* WHAT YOU WILL DO
Transcribe exactly the portion of the listing below that runs from the line containing "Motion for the" through its last line.

╭──

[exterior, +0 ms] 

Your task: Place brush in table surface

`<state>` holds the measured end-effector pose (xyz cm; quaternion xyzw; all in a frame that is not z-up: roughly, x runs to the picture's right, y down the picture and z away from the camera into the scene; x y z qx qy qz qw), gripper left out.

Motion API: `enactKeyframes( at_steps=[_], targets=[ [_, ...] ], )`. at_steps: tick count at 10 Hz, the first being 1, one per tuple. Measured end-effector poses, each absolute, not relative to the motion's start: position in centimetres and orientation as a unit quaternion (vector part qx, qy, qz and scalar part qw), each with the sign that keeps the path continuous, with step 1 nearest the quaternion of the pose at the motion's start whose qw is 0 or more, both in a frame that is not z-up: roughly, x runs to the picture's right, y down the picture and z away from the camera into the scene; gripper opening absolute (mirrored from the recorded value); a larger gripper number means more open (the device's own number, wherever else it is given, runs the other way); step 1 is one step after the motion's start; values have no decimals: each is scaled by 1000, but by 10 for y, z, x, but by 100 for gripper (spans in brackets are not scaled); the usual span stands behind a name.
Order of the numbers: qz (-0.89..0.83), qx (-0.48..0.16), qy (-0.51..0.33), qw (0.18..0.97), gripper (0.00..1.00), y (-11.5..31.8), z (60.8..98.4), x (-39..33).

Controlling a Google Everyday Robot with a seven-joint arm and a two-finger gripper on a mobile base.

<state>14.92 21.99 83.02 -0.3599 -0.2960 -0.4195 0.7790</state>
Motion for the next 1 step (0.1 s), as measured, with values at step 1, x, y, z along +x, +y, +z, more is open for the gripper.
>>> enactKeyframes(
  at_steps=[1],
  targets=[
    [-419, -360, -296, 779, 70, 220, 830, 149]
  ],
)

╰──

* RESPONSE AREA
Motion for the next 1 step (0.1 s), as measured, with values at step 1, x, y, z along +x, +y, +z, more is open for the gripper.
>>> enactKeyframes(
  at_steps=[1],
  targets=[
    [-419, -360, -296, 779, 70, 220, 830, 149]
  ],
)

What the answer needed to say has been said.